The SBC CNe containers currently leverage executive probes, which involve running a specific command inside the container to assess a container's health. However, this method is unsuitable for CNFs that employ CPU pinning and run DPDK processes. In such scenarios, the accumulation of executive probes may overload the node and lead to performance bottlenecks. Hence, the solution is transitioning from executive probes to TCP probes for health checks.

TCP probes function by establishing TCP connections to the container on a designated port. A successful connection signifies a healthy container, while a failure indicates potential issues. If a predetermined number of consecutive failures occur, the Kubernetes kubelet restarts the pod to restore functionality.

Configure the SBC container TCP probe by providing the required values in the manifest (deployment.yaml). The Kubelet will then attempt to establish a connection to the provided port.

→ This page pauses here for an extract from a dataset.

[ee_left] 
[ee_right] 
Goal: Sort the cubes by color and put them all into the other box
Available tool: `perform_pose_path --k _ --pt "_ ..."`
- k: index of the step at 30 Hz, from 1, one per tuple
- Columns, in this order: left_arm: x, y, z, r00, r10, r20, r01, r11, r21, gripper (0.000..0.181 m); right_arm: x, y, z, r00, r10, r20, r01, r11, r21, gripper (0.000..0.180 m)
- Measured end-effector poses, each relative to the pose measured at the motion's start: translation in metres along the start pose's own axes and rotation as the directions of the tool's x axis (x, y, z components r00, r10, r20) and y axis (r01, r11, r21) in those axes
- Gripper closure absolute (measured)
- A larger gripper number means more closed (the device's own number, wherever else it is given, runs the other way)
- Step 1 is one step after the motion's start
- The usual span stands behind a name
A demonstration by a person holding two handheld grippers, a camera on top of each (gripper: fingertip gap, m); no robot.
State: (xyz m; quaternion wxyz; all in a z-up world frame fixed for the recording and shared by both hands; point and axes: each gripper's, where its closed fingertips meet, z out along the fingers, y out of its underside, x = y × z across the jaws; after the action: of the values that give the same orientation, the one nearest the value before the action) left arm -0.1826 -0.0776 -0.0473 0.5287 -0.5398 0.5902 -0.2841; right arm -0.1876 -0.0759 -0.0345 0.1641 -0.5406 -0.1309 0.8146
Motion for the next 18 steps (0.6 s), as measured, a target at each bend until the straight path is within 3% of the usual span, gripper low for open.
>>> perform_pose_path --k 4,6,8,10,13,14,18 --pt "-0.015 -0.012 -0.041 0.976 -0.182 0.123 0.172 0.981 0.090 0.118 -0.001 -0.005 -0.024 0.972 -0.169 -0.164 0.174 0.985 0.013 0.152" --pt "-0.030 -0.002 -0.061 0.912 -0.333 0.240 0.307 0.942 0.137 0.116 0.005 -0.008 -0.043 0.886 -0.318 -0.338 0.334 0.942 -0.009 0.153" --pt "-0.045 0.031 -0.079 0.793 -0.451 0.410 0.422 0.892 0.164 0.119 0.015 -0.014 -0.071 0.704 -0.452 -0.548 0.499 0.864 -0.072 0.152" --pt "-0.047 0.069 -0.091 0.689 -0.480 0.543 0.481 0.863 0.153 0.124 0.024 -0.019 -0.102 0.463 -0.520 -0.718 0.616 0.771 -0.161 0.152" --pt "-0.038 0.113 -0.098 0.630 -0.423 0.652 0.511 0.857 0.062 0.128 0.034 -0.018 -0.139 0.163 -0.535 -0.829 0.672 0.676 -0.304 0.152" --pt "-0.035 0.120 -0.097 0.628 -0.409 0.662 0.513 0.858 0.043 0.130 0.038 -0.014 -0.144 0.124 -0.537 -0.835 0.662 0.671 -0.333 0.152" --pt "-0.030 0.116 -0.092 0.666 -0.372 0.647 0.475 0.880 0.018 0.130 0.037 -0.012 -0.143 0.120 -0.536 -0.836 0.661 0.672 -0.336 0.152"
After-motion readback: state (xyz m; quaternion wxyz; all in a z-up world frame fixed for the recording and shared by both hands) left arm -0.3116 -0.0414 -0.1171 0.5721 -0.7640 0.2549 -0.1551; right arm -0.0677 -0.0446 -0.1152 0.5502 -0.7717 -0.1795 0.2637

The core configuration elements typically include:

  • livenessProbe, readinessProbe, and startupProbe: These sections define the health checks for liveness, readiness, and startup, respectively.
  • tcpSocket: This element specifies the network details for the TCP probe, including the port (the container port to connect to).
  • initialDelaySeconds: Defines the initial wait time before initiating the first health check after container startup.
  • periodSeconds: Sets the interval between subsequent health checks.
  • timeoutSeconds: Determines the maximum allowable time for a successful connection establishment.
  • failureThreshold: Specifies the number of consecutive failed health checks before marking the container unhealthy.

A probe listener script employed within the SBC containers during the startup establishes three listening sockets, one for each health probe type: startup, liveness, and readiness. These sockets remain active and prepared to accept connections as long as the parent listener script runs in the background.

In the event of application failure or termination, the probe listener processes are terminated during the cleanup phase, consequently closing the corresponding sockets. In such scenarios, the Kubernetes kubelet attempts to establish connections to these sockets for health checks. Connection failures exceeding a predefined retry limit activate a pod restart, aiming to restore functionality.